Beginning at the first line of the data, print each line exactly, stopping after the line that contains "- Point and".
──────── Source material ────────
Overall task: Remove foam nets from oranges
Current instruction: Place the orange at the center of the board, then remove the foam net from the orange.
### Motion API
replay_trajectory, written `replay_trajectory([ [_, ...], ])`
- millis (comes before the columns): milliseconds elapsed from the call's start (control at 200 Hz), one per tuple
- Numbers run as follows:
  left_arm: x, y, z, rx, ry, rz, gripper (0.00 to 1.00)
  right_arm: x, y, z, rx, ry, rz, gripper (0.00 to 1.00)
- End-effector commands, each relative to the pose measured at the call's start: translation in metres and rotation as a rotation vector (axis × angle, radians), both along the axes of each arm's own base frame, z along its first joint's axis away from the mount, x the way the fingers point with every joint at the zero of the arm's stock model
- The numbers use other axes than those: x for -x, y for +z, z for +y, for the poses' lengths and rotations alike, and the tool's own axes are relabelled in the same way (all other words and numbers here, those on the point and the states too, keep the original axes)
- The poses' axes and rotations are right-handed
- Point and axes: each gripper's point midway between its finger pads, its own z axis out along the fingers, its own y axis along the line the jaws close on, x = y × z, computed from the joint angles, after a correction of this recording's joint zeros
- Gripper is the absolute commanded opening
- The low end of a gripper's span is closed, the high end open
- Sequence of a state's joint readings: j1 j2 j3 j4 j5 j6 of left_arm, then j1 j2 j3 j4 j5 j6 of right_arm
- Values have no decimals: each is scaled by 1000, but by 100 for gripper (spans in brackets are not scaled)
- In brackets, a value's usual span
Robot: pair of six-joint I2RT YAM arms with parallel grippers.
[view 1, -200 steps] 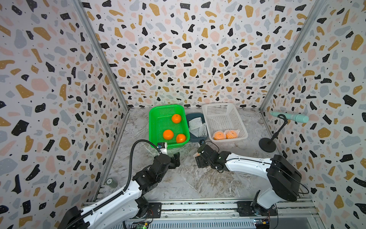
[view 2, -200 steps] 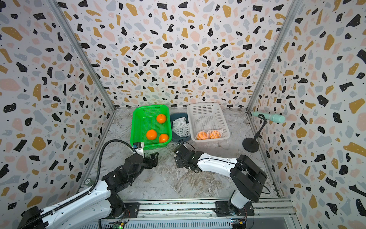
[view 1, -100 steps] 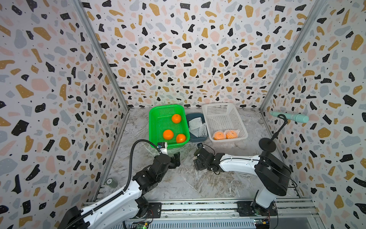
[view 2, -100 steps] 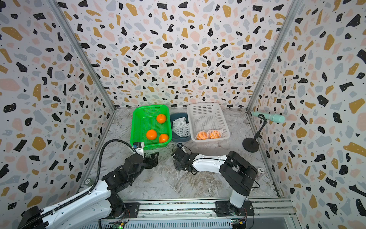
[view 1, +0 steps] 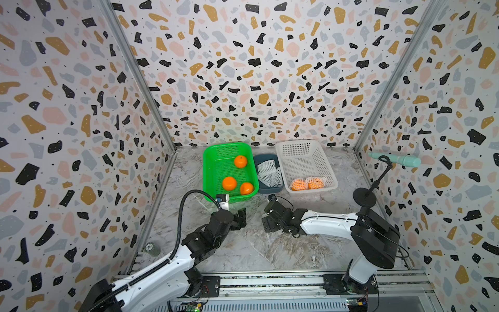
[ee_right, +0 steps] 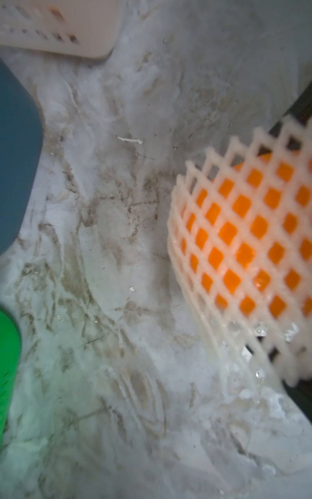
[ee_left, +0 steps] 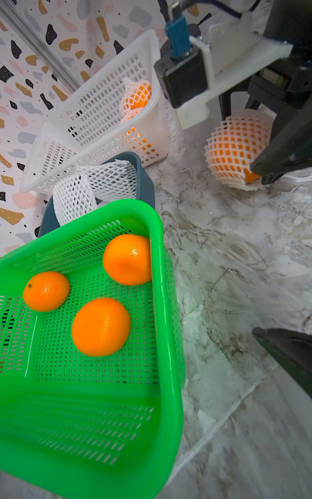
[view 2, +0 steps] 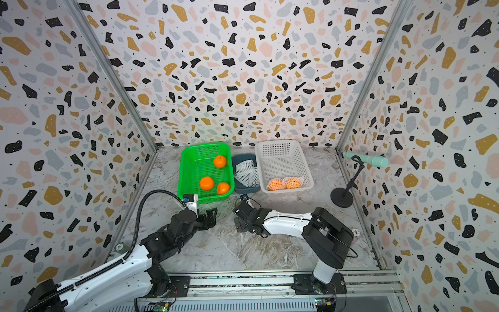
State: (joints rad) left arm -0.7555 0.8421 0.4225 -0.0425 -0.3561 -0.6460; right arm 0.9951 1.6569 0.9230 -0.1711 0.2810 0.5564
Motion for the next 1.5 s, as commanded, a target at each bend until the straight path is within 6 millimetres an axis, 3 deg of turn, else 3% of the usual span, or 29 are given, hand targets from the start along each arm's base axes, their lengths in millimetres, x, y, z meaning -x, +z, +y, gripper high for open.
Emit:
replay_trajectory([
  [0, -4, 8, -2, 12, -6, -29, 89, -2, 30, 6, -56, 9, -43, 98],
  [275, -4, 7, -5, 14, -14, -24, 89, -1, 43, 7, -86, 27, -53, 97],
  [781, -4, 4, -8, 7, -33, -17, 89, -2, 39, -8, -179, 31, -3, 97],
  [1497, 1, -2, -30, 99, -129, -17, 89, -5, 42, -30, -313, 16, 31, 95],
])
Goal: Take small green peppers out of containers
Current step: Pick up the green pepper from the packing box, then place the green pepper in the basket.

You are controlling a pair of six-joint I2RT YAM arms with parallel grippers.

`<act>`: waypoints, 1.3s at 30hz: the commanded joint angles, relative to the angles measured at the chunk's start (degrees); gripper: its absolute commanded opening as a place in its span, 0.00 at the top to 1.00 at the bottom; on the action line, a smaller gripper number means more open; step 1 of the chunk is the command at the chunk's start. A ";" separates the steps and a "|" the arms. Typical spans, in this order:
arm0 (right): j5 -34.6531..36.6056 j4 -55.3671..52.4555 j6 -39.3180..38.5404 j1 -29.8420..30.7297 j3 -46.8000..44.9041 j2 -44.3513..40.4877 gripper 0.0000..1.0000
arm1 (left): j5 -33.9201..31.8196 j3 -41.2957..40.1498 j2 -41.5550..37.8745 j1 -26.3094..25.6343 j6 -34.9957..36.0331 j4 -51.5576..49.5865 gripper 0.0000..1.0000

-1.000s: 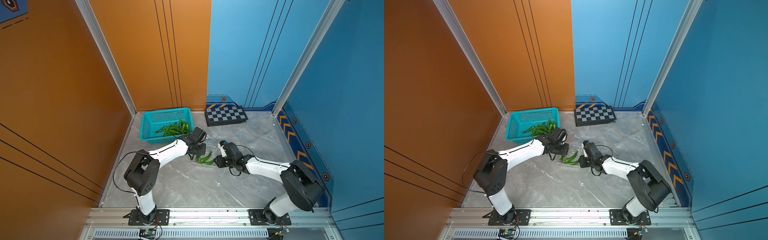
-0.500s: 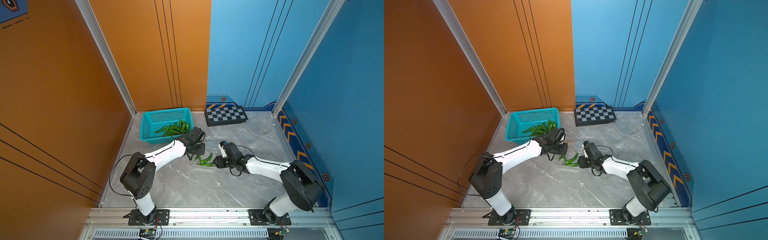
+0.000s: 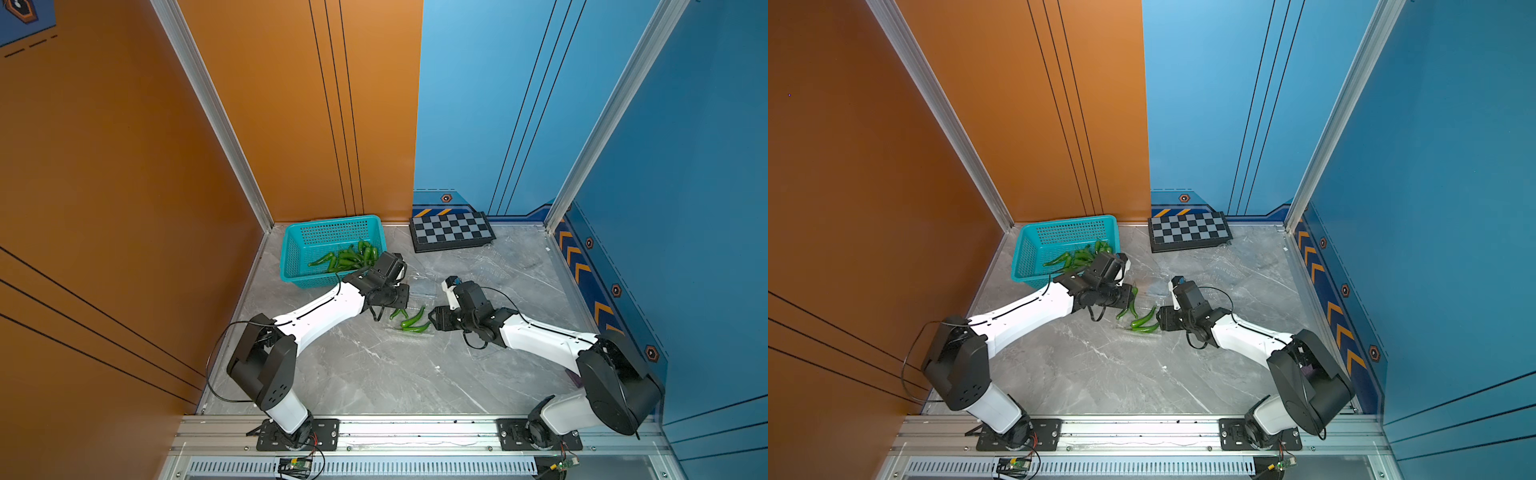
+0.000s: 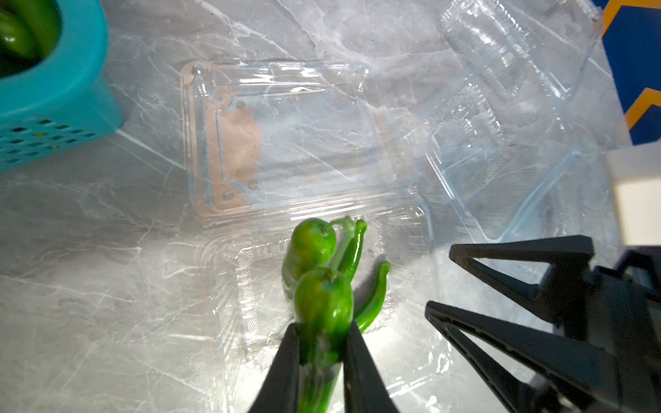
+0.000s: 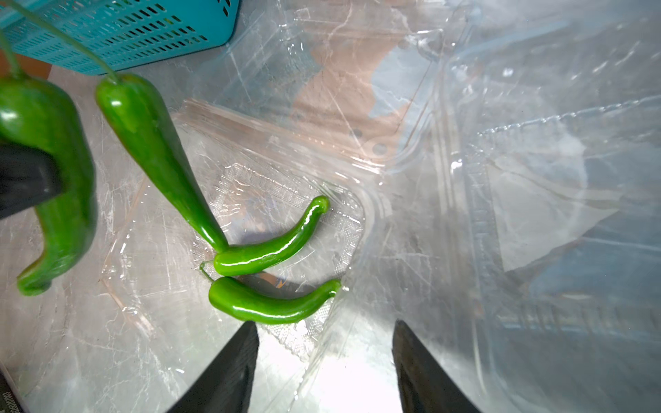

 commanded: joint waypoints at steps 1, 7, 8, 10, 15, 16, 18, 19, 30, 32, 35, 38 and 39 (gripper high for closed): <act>1.86 -0.70 0.01 -0.55 -0.82 -2.84 0.38 | 0.91 -1.27 -2.33 0.85 0.92 -2.65 1.00; 1.95 -1.01 -0.19 -1.13 -1.28 -4.49 0.37 | -0.11 -1.72 -4.59 3.43 1.12 -3.20 0.98; 1.88 -0.93 -0.21 -1.24 -1.36 -4.64 0.37 | -0.05 -1.58 -4.69 4.12 1.18 -3.20 0.98; 1.59 -1.11 -0.33 -1.34 -1.10 -4.73 0.37 | -0.19 -0.97 -4.85 5.51 1.09 -3.16 0.99; 1.27 -0.80 -0.50 -1.34 -0.48 -4.47 0.37 | 0.45 2.34 -4.83 10.26 2.60 -3.28 0.98; 1.18 -0.91 -0.67 -1.41 -0.24 -4.36 0.37 | 1.04 3.27 -4.62 11.78 2.75 -3.37 0.97; 1.08 -0.89 -0.85 -1.36 0.10 -4.30 0.37 | 1.54 5.60 -4.21 14.10 3.36 -3.91 0.96; 0.86 -0.83 -0.94 -1.41 0.21 -4.22 0.37 | 1.19 6.95 -3.97 15.17 3.91 -4.59 0.96; -0.96 1.15 -1.03 -1.89 0.63 -3.37 0.37 | 1.84 17.62 3.70 26.83 5.21 -5.01 0.95; -1.30 1.64 -1.03 -2.01 0.65 -2.83 0.37 | 0.78 20.49 7.38 28.50 5.54 -5.05 0.95; -1.49 1.93 -1.03 -2.18 0.70 -2.36 0.37 | -0.83 25.19 13.25 30.12 6.62 -5.22 0.95; -1.51 1.99 -1.19 -2.38 0.53 -2.06 0.37 | 0.44 29.96 18.03 31.06 6.80 -7.10 0.76; -1.59 1.83 -1.25 -2.42 0.47 -2.13 0.37 | 0.99 30.96 18.89 31.07 6.92 -7.63 0.67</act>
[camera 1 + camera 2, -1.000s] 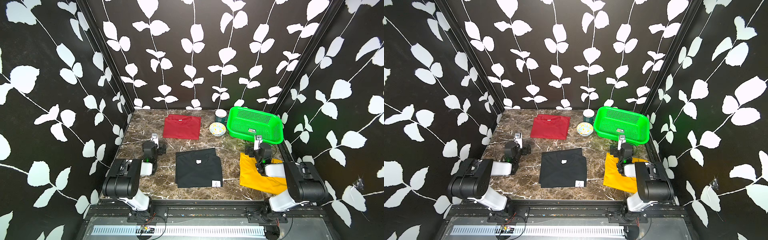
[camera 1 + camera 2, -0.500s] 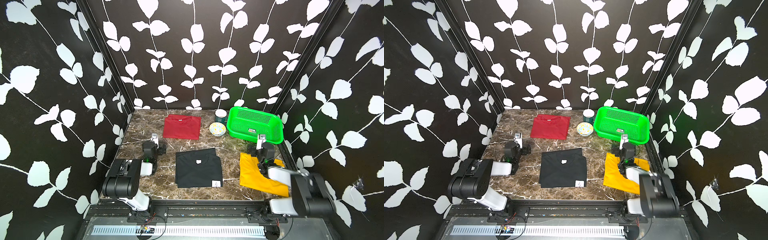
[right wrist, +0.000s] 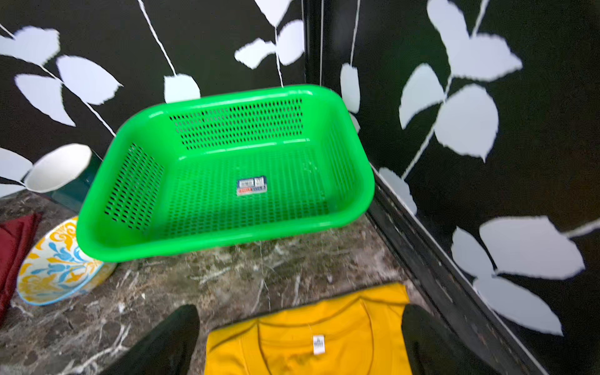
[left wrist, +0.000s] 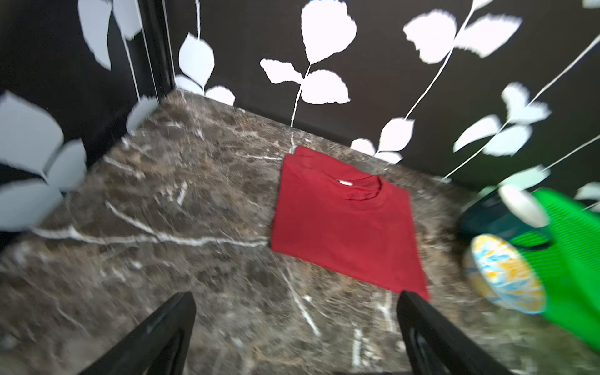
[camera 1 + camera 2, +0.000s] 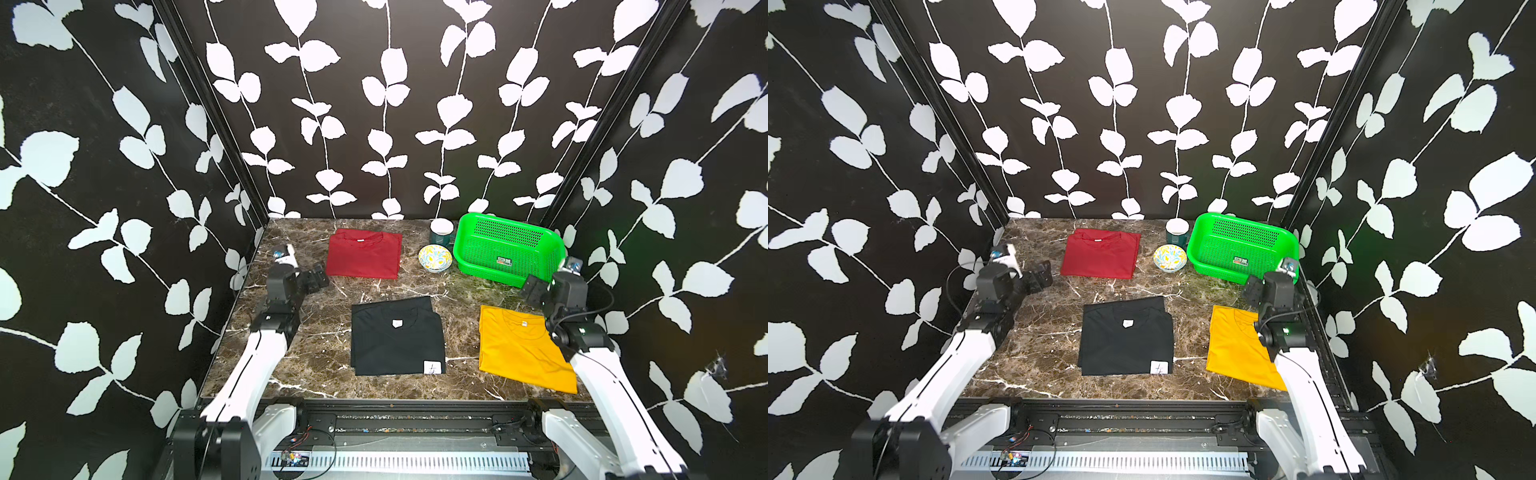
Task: Put the folded t-shirts into the basket
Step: Pick up the T-shirt from the center of the board.
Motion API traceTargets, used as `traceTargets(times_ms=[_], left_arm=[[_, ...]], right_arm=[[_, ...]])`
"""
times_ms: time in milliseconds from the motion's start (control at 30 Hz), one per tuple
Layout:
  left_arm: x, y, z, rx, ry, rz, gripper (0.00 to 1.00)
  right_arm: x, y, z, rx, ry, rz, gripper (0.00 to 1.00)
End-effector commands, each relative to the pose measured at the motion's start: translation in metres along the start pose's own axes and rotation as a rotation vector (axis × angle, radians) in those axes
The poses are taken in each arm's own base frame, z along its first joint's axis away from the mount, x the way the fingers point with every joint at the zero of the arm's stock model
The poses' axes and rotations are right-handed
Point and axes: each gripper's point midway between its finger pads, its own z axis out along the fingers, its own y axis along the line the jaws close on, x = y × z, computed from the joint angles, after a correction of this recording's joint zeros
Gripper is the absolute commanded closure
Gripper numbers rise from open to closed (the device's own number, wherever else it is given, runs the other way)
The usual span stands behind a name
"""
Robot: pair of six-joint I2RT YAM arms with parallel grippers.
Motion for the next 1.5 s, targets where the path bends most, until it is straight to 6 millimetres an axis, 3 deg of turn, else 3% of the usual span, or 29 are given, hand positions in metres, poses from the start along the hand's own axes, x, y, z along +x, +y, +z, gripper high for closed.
traceTargets(times_ms=[0,133,233,367,467,600,833,933,1067,1133,1300,1467], left_arm=[[0.054,-0.016,-0.001,0.135,0.179,-0.233,0.01],[0.088,-0.049,-0.002,0.204,0.323,-0.1,0.01],[0.117,-0.059,-0.001,0.183,0.423,0.034,0.01],[0.146,-0.044,0.009,0.099,0.528,0.129,0.02],[0.161,-0.038,0.02,0.083,0.579,0.153,0.02],[0.18,-0.049,0.039,0.162,0.648,0.195,0.02],[0.219,-0.052,0.057,0.204,0.809,0.176,0.18],[0.224,-0.055,0.055,0.234,0.819,0.162,0.31],[0.226,-0.073,0.047,0.345,0.839,0.114,0.71],[0.224,-0.083,0.04,0.399,0.833,0.091,0.82],[0.221,-0.096,0.02,0.449,0.792,0.128,0.95],[0.221,-0.12,-0.005,0.55,0.722,0.199,1.0]], right_arm=[[0.033,0.029,-0.005,-0.209,0.073,0.061,0.01],[0.052,0.12,-0.033,-0.728,0.234,-0.004,0.02],[0.093,0.162,-0.049,-0.843,0.405,-0.215,0.01],[0.146,0.195,-0.061,-0.873,0.572,-0.464,0.01],[0.162,0.204,-0.055,-0.813,0.627,-0.54,0.01],[0.167,0.214,-0.053,-0.801,0.645,-0.571,0.01],[0.163,0.211,-0.048,-0.758,0.63,-0.586,0.01],[0.164,0.208,-0.046,-0.744,0.628,-0.59,0.02],[0.157,0.207,-0.037,-0.681,0.607,-0.553,0.01],[0.148,0.204,-0.027,-0.591,0.59,-0.516,0.01],[0.128,0.194,-0.007,-0.354,0.582,-0.319,0.01],[0.135,0.214,-0.013,-0.352,0.697,-0.055,0.01]])
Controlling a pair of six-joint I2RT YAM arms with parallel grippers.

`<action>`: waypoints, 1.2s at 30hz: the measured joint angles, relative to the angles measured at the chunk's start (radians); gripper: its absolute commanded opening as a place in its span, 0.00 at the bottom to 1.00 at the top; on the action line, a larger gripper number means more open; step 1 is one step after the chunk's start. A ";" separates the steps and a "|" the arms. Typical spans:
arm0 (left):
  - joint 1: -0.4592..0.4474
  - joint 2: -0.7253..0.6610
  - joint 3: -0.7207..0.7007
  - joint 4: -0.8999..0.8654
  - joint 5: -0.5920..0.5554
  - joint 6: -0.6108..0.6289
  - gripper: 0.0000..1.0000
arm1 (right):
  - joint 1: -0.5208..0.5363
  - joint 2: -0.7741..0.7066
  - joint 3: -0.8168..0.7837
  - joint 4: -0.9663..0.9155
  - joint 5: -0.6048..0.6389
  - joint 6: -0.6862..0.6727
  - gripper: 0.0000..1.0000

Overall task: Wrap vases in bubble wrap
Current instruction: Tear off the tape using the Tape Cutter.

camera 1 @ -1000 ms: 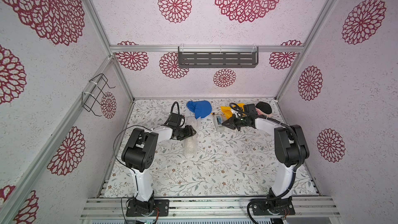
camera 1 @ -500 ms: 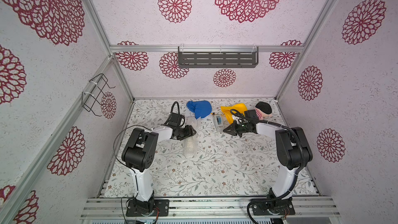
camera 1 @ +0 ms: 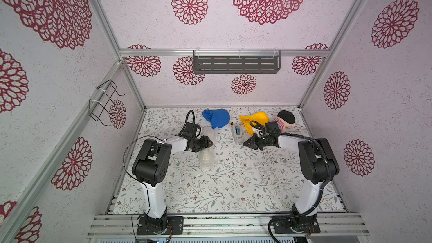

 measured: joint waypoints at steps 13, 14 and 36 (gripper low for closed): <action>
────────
Solved exercise —
Overall task: Remove foam nets from oranges
Current instruction: Place the orange at the center of the board, then remove the foam net from the orange.
### Motion API
replay_trajectory, written `replay_trajectory([ [_, ...], ])`
- millis (comes before the columns): milliseconds elapsed from the call's start (control at 200 Hz), one per tuple
- Numbers run as follows:
  left_arm: x, y, z, rx, ry, rz, gripper (0.00 to 1.00)
  right_arm: x, y, z, rx, ry, rz, gripper (0.00 to 1.00)
- End-effector commands, each relative to the pose measured at the call's start: translation in metres and rotation as a rotation vector (axis × angle, radians), both along the axes of each arm's own base frame, z along its first joint's axis away from the mount, x the way the fingers point with every joint at the zero of the arm's stock model
- The numbers use other axes than those: x for -x, y for +z, z for +y, for the poses' lengths and rotations alike, and the tool's own axes are relabelled in the same way (all other words and numbers here, those on the point and the states too, keep the original axes)
- The poses' axes and rotations are right-handed
- Point and axes: each gripper's point midway between its finger pads, its own z axis out along the fingers, its own y axis along the line the jaws close on, x = y × z, computed from the joint angles, after a correction of this recording's joint zeros

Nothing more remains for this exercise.